◆ **ASSIGNMENT**
Look through the entries and report how many lines include the word "things". Give the number alone.

Collection entries:

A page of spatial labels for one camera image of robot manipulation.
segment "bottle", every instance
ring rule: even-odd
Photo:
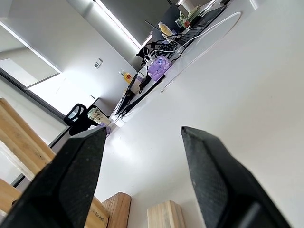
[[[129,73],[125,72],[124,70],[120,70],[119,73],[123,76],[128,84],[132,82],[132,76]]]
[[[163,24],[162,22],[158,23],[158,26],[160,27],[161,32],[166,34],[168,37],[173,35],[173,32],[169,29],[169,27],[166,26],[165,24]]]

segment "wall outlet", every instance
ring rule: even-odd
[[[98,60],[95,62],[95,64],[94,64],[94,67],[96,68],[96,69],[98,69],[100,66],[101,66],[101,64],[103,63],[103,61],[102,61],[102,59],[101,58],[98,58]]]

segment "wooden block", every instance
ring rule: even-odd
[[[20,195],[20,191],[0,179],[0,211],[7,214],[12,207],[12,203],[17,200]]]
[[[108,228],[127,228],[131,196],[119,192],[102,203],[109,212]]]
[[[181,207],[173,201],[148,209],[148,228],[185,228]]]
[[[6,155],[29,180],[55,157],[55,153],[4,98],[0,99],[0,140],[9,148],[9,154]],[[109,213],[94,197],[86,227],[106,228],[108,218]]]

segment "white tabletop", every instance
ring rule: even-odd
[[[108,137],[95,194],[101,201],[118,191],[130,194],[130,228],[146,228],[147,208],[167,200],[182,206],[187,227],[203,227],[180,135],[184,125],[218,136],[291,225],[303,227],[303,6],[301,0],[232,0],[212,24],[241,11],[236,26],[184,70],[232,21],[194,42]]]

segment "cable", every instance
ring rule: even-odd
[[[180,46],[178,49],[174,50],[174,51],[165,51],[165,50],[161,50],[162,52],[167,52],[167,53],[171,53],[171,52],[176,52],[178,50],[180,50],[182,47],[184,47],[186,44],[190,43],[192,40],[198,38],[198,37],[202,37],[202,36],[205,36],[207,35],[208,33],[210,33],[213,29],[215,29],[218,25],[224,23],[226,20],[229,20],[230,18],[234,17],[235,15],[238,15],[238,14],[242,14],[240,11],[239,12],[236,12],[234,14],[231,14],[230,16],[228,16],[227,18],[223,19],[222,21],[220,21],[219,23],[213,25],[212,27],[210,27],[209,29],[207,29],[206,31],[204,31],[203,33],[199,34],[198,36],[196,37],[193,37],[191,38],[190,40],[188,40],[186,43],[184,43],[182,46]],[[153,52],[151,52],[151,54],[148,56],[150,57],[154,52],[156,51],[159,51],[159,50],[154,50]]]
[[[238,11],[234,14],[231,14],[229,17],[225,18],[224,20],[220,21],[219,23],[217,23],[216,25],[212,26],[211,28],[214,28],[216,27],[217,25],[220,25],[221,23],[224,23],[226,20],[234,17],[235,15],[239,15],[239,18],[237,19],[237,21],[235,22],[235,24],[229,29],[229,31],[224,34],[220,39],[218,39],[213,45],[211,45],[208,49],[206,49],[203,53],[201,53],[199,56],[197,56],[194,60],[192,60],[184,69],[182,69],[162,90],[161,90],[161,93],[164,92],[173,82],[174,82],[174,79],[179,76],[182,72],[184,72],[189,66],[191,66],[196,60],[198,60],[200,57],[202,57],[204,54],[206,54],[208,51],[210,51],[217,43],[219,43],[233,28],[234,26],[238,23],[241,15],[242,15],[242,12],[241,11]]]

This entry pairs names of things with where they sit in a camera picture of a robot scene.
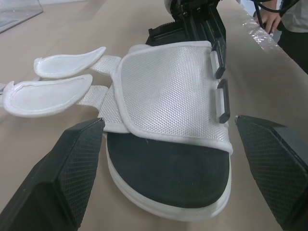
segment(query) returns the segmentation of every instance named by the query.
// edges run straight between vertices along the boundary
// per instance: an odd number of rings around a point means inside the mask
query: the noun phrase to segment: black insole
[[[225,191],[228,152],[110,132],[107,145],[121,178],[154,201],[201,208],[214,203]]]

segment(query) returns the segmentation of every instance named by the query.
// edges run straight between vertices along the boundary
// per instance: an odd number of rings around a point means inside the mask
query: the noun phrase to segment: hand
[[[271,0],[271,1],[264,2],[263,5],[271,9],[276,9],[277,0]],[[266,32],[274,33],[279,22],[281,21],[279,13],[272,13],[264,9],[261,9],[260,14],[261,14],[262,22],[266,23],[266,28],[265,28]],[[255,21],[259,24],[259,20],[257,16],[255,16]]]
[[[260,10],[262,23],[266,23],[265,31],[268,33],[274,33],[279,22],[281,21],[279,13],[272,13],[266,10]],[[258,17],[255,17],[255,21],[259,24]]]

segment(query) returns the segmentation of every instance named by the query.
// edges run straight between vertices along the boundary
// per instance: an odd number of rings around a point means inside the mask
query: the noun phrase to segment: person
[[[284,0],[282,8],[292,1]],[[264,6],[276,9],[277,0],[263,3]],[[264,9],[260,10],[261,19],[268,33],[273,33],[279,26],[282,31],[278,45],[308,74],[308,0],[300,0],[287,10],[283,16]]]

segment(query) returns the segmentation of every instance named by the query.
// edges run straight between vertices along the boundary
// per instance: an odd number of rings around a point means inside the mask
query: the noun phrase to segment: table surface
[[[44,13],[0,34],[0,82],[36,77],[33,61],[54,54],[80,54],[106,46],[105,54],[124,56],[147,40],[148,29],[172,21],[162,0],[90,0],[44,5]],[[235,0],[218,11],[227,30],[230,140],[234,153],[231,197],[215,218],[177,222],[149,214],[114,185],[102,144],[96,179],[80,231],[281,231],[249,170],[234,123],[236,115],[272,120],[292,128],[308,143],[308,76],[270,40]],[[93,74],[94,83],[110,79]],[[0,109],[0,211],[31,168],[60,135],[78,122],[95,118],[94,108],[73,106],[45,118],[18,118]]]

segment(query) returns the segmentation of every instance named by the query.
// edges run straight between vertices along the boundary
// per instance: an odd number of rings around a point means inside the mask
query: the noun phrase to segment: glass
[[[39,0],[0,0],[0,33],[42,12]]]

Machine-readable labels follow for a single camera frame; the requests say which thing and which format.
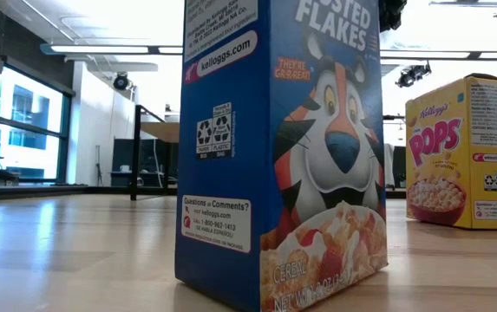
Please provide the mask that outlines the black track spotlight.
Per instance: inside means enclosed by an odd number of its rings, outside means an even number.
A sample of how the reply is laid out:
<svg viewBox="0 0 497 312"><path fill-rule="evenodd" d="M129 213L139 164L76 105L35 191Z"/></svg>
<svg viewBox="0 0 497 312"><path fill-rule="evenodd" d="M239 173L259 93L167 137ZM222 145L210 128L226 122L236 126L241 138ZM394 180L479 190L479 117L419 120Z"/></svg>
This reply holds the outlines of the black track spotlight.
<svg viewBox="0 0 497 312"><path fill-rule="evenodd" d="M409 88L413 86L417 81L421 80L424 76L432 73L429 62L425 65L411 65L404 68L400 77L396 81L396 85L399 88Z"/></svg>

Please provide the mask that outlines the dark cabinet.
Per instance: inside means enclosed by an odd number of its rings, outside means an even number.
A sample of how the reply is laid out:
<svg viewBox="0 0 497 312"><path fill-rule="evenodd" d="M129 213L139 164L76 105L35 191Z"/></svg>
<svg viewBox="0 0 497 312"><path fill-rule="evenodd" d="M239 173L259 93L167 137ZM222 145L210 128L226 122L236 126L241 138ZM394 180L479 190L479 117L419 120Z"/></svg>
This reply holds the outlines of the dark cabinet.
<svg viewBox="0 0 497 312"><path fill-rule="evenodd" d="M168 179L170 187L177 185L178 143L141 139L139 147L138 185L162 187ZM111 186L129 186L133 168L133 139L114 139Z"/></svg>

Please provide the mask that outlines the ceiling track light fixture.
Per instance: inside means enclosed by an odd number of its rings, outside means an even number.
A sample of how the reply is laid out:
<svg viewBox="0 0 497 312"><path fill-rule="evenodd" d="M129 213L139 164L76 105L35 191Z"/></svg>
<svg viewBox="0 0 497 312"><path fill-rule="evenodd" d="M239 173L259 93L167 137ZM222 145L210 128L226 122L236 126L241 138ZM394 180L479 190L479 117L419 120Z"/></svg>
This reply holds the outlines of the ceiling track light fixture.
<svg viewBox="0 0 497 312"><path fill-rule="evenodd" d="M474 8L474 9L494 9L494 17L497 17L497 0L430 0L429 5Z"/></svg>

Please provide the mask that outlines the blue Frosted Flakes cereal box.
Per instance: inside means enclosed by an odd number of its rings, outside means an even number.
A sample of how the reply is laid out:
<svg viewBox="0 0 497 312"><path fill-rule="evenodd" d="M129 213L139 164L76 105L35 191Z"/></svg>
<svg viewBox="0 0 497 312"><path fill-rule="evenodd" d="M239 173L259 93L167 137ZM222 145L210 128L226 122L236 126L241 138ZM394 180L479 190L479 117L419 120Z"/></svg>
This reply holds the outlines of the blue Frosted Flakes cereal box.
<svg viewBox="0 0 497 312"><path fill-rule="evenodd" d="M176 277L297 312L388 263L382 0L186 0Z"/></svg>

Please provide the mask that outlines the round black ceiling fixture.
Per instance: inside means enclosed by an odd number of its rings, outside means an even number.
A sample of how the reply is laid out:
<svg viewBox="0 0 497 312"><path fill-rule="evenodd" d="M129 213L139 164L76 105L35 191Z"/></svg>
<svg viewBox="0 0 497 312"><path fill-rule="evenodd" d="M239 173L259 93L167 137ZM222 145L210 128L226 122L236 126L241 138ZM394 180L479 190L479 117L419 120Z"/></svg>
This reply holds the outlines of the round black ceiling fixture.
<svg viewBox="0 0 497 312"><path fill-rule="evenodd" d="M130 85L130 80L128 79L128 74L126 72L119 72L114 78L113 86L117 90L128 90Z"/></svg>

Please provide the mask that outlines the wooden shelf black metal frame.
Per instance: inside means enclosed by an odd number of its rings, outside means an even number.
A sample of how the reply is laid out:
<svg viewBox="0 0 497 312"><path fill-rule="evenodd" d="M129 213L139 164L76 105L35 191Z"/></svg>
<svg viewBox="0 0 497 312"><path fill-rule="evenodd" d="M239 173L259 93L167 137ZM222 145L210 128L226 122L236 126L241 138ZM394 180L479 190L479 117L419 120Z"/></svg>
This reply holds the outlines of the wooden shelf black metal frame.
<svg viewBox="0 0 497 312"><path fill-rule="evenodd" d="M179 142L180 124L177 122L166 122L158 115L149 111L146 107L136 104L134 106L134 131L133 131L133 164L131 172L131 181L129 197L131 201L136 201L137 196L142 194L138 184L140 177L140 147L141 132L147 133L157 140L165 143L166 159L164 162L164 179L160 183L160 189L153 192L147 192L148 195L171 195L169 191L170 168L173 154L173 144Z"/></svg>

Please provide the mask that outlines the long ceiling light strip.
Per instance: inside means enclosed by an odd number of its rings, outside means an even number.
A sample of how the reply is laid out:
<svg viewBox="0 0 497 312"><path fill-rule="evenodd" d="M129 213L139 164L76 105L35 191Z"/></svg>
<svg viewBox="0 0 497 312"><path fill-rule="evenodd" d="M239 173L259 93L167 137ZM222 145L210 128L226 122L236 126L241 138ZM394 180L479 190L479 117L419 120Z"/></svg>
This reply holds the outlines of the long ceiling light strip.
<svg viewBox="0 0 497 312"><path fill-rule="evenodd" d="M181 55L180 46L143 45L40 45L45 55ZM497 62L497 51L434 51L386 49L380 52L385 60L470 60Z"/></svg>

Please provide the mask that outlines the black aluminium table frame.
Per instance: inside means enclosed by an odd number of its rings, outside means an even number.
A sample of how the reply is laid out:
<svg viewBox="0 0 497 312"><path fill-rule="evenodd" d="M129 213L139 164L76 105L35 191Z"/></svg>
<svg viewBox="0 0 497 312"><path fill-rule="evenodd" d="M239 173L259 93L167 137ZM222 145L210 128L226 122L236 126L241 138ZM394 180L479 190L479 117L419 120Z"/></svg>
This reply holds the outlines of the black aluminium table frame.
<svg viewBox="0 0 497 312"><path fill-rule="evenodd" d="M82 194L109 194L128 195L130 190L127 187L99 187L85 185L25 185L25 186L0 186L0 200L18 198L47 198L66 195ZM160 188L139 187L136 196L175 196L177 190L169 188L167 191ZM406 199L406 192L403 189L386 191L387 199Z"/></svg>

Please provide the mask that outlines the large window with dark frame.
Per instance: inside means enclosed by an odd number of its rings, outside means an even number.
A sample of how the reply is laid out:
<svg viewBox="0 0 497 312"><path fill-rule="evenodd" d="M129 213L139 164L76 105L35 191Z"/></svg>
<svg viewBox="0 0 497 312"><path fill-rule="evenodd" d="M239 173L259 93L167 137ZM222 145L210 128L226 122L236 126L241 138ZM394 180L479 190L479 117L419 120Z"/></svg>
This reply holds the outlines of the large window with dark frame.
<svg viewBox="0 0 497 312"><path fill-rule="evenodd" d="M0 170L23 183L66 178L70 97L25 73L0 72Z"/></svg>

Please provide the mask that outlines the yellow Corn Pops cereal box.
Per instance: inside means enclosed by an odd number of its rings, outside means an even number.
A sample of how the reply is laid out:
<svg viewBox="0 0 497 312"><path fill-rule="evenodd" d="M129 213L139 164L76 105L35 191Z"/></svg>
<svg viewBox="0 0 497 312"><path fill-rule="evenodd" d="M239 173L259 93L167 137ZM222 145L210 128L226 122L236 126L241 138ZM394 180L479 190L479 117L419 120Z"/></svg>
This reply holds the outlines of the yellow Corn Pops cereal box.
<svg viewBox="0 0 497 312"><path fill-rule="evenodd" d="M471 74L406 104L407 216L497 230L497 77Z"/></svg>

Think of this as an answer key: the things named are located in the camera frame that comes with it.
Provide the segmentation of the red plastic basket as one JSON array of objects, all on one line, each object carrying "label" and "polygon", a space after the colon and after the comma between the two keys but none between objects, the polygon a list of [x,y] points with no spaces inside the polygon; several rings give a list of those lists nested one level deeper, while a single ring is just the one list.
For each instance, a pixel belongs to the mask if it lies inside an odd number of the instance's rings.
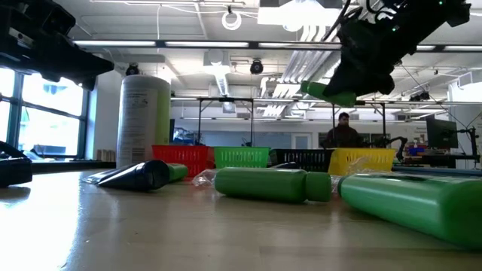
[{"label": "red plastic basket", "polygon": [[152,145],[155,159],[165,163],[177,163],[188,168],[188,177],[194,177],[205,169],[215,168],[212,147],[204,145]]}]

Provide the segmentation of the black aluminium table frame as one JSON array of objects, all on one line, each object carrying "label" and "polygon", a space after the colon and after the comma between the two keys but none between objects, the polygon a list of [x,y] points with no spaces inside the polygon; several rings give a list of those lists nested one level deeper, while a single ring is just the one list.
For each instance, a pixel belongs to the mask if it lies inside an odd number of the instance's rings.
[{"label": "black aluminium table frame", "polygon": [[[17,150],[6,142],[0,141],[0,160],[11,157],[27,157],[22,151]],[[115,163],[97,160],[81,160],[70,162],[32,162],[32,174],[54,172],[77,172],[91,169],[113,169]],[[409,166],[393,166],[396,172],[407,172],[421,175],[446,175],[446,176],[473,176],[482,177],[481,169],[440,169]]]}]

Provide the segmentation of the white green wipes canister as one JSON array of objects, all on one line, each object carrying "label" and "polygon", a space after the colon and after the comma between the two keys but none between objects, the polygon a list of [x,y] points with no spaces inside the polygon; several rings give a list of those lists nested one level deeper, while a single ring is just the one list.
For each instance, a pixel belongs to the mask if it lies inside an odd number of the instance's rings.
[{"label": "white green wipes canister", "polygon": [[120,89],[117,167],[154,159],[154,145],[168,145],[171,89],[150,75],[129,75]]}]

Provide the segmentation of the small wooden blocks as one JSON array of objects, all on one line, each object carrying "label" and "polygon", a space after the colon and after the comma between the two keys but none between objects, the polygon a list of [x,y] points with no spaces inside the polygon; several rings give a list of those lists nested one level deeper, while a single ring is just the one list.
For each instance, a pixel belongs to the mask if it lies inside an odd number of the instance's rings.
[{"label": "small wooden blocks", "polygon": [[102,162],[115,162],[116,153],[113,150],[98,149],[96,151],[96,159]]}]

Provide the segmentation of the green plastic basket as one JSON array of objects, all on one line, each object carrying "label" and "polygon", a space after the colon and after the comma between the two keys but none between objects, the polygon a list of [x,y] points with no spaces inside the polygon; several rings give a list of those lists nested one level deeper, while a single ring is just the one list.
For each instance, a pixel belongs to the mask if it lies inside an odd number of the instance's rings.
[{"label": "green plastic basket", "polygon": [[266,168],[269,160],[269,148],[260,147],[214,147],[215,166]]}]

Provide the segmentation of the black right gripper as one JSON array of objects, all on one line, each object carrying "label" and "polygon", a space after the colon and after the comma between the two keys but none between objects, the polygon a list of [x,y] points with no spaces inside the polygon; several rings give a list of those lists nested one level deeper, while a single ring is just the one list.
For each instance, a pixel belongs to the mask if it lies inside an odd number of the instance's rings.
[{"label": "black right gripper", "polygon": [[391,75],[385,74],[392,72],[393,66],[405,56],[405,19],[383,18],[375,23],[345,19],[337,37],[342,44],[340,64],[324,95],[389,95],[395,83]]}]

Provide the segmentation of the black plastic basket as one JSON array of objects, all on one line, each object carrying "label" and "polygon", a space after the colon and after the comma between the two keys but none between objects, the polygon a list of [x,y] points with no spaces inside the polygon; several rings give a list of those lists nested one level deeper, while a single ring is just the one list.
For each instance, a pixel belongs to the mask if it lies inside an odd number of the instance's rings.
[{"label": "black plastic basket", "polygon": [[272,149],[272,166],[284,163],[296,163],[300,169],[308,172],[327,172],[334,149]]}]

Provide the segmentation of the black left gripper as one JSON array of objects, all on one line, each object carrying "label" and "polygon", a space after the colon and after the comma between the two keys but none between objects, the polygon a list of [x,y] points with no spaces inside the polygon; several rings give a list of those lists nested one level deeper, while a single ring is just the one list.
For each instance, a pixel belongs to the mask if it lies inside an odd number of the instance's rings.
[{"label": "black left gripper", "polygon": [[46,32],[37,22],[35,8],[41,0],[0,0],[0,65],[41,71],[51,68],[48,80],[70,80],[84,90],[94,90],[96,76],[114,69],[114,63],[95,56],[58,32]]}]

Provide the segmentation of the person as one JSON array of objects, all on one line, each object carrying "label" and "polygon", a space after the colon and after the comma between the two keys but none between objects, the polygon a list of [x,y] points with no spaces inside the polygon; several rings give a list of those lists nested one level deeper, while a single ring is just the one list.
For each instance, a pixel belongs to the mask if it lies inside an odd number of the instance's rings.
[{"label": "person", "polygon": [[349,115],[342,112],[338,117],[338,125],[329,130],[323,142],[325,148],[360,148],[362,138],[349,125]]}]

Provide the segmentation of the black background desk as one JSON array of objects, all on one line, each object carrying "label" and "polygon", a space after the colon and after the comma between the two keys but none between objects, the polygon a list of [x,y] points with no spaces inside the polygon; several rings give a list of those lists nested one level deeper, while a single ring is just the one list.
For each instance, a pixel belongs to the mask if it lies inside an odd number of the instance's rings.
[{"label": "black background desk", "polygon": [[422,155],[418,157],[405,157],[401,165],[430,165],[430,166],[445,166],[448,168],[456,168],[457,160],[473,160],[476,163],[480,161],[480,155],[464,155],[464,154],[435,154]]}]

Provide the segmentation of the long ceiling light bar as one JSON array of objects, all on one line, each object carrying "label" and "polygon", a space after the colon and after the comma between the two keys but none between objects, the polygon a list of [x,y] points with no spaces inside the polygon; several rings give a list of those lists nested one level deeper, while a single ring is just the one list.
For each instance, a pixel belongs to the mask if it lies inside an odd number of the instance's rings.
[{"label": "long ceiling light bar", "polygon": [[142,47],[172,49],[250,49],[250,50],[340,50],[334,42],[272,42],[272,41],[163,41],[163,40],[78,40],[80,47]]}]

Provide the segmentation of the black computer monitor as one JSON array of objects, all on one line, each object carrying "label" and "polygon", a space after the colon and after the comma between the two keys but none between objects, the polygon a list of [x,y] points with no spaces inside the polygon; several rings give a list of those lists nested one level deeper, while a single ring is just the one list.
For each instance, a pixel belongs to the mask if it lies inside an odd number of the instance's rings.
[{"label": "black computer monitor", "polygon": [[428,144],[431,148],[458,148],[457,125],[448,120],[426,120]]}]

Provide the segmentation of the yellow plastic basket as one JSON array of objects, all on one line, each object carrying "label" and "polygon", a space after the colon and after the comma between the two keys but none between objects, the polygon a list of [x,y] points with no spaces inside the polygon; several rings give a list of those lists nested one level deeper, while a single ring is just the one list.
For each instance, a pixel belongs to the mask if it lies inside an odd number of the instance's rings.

◆ **COMPLETED EXERCISE**
2